The data:
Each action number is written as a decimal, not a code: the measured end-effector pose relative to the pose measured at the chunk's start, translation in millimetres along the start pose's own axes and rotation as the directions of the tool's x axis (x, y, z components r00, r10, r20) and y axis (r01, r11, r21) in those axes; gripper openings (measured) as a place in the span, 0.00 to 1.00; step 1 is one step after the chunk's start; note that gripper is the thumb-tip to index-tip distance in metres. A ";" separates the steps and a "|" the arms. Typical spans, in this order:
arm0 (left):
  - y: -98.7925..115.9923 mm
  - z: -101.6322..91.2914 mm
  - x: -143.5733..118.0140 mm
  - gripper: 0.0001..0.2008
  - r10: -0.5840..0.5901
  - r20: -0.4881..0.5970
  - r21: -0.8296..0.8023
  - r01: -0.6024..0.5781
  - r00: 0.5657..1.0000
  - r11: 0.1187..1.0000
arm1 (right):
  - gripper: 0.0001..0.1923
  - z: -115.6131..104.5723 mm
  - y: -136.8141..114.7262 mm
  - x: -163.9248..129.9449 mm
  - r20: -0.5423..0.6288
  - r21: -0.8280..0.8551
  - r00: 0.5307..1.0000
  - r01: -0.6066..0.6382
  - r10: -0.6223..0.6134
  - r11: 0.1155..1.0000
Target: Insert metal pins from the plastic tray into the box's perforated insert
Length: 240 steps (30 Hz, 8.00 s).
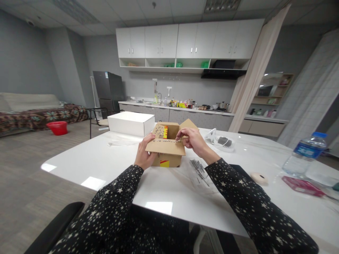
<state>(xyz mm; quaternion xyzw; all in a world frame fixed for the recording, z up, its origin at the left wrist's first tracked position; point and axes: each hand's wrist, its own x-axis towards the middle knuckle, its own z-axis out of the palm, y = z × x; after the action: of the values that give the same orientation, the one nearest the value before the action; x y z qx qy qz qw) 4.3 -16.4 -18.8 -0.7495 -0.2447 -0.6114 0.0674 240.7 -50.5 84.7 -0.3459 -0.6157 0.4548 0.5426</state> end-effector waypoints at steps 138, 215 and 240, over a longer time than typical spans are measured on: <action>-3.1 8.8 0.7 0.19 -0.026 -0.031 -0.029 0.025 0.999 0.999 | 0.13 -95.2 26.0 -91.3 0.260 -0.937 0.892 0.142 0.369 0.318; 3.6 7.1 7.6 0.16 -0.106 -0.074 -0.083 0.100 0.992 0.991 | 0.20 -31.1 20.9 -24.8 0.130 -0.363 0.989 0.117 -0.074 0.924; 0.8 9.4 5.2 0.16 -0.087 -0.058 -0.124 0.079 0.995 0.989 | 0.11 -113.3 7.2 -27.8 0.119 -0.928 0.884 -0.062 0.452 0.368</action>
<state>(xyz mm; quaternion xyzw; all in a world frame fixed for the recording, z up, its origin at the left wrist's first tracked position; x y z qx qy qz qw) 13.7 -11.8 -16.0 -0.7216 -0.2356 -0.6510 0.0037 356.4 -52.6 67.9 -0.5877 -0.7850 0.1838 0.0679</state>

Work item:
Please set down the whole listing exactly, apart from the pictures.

Response to this task:
Each action number is written as a decimal, not a code: the measured end-effector pose relative to the pose measured at the chunk's start, translation in millimetres along the start pose's own axes and rotation as the directions of the tool's x axis (x, y, z components r00, r10, r20) and y axis (r01, r11, r21) in those axes; gripper openings (measured) as a place in the span, 0.00 to 1.00; step 1 is one step after the chunk's start; note that gripper is the thumb-tip to index-tip distance in metres. A ";" separates the steps and a "|" the arms. Typical spans, in this order:
arm0 (left):
  - y: -98.7925..115.9923 mm
  - z: -101.6322..91.2914 mm
  - x: -143.5733..118.0140 mm
  - gripper: 0.0001..0.2008
  - r10: -0.5840..0.5901
  - r20: -0.4881..0.5970
  - r21: -0.8296..0.8023
  - r01: -0.6024..0.5781
  - r00: 0.5657..1.0000
  - r11: 0.1187..1.0000
arm1 (right):
  - gripper: 0.0001..0.1923
  - z: -115.6131..104.5723 mm
  - y: -136.8141..114.7262 mm
  - x: -163.9248..129.9449 mm
  - r20: -0.5423..0.6288
  - r21: -0.8280..0.8551
  - r00: 0.5307..1.0000
  - r01: -0.6066..0.6382
  - r10: -0.6223..0.6134
  - r11: 0.1155..1.0000
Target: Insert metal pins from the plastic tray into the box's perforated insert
Length: 240 steps (30 Hz, 8.00 s).
<state>(xyz mm; quaternion xyzw; all in a world frame fixed for the recording, z up, its origin at the left wrist's first tracked position; point and axes: each hand's wrist, its own x-axis towards the middle knuckle, its own z-axis out of the palm, y = z × x; after the action: of the values that give the same orientation, the one nearest the value before the action; x y z qx qy qz qw) 4.3 -16.4 -18.8 -0.7495 -0.2447 -0.6114 0.0674 240.7 -50.5 84.7 -0.3459 -0.6157 0.4548 0.5426</state> end-effector waypoints at steps 138, 215 and 240, over a longer time than typical spans are measured on: <action>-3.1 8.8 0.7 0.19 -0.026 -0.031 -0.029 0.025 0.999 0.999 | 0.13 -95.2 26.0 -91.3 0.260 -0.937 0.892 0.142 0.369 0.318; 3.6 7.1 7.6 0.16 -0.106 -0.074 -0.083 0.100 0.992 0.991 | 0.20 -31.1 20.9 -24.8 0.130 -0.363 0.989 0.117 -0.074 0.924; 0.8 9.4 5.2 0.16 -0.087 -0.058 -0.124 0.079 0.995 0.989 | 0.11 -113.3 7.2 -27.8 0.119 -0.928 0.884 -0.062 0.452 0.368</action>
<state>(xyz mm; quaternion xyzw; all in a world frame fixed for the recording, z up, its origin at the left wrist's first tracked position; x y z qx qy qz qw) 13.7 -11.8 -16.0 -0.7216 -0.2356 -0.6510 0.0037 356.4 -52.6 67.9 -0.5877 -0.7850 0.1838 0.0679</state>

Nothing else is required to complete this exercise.